Before the deceiving gendarm - see a clear sign on the left!
Now we easily follow the passage and above on the ridge for some time all troubles are over. A broad rocky ridge, a fine German word for that is a »Blockwerk«, leads towards the summit. So we reach the final tower. A vertical drop on the left, steep ice on the right, but reliable steel ropes lead safely over the rocks in the middle and after short gymnastics we get out on a flat ground just below the »Schneegipfel« - Hochalmspitze's Snow Summit. This is the usual point, where ski tours finish - or start, as you wish. The narrow summit ridge is then a pure joy - who said that it can be problematic? But yes, when there's more snow, or if it is icy, this part can be tricky and the lower part, where we played at blind man's buff, can be easy. Finally, on all sides rocks go only down.
On the summit of Hochalmspitze
For some half hour we can enjoy the summit alone. Then from all sides clouds start to rise, on the fore summit we spot three mountaineers, who came from the northern side and we begin descending. We meet on the ridge; one of them even speaks Slovenian! Further down below, we say hello to our four friends. And thank them for their help, even if it was only a moral one. To descend the rocky tower, we must wait some time - it's getting crowded here. To get some rest, one of the men, coming up says to Jasmina: "I'm frightened already now, how to get down." "Me too", says Jasmina, to calm him down. At Steinerne Maennln Jasmina once more puts up crampons for that ledge, the wall below the notch is in descent even a little harder, my rucksack is trifling with my balance and on top of the big snowfield we must put crampons on for the last time. Even if the snow is soft, we go step by step, enjoy a short drive down only on the last part and, reaching rocks again, it's time for the last cold beer.
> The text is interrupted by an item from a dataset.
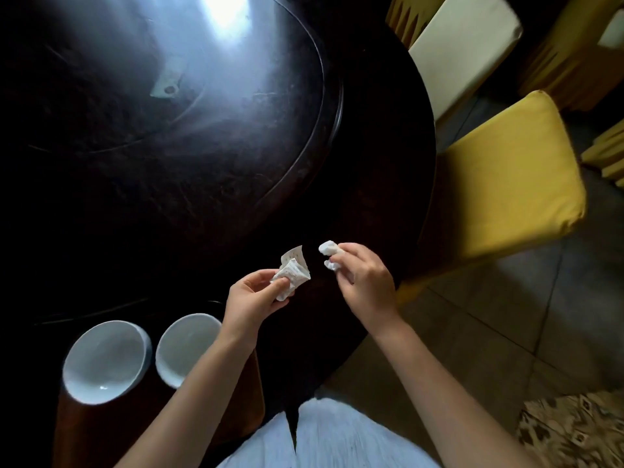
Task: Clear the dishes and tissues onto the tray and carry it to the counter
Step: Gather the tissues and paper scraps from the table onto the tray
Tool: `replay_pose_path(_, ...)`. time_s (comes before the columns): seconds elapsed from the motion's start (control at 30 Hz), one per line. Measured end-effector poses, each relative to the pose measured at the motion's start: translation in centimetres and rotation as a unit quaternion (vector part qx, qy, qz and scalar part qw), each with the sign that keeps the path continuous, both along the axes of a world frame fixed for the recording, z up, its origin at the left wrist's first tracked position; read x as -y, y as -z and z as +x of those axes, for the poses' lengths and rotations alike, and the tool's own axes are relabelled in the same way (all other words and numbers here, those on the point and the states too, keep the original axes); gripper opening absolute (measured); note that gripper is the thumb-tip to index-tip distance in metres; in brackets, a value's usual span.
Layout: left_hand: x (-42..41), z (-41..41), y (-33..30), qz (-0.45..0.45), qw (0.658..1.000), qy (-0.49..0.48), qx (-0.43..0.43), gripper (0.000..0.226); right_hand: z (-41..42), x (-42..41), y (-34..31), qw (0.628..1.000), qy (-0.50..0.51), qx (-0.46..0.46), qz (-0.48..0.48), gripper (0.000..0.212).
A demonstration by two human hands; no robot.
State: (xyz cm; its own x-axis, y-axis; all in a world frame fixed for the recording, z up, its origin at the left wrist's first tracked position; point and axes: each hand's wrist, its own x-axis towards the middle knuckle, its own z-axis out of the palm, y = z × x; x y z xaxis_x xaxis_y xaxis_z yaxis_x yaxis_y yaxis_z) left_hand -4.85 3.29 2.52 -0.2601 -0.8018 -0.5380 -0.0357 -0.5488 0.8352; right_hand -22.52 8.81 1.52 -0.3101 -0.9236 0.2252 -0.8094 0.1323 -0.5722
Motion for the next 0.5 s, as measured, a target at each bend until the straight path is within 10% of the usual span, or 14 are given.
replay_pose_path(0.5,-7.8,20.7,-0.2,-0.14,0.973,0.153,0.103,0.015,21.4,-11.9,-0.9,0.998,0.05,-0.02,-0.02,0.027)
After the descent over snowfield.
The descent over the rocky desert is quite boring. You must be attentive to follow the path, from melting glaciers water is dripping everywhere, so we are jumping from one rock on another and only far below we reach a decent path and our bivouac place. When both rucksacks are packed, it is always funny, they seem no smaller than yesterday. Then we pick up our bikes from their hiding place. How those 'Jodelns' - that's how we Slovenians name Austrian hikers - are surprised again when we drive by the hut. "Where from?" their eyes are asking, seeing us coming from nowhere with two monstrous rucksacks.
By the road it goes down like hell. You can almost physically feel how the rubber on the breaks gets thinner and thinner. So from time to time we must stop to cool the breaks down and to stretch our spastic fingers. How worthy it was yesterday bringing bikes up there! I propose to Jasmina to bike down to Malta valley. She could have done a 1600 meters bike descent. But we have enough. A hot drive home is still awaiting us. At home Jasmina realises, that Sepp Schnuerer's book describes this ascent (hike) as »schwierig« - hard. But I didn't conceal that from her; at last, it was she, who had proposed this tour.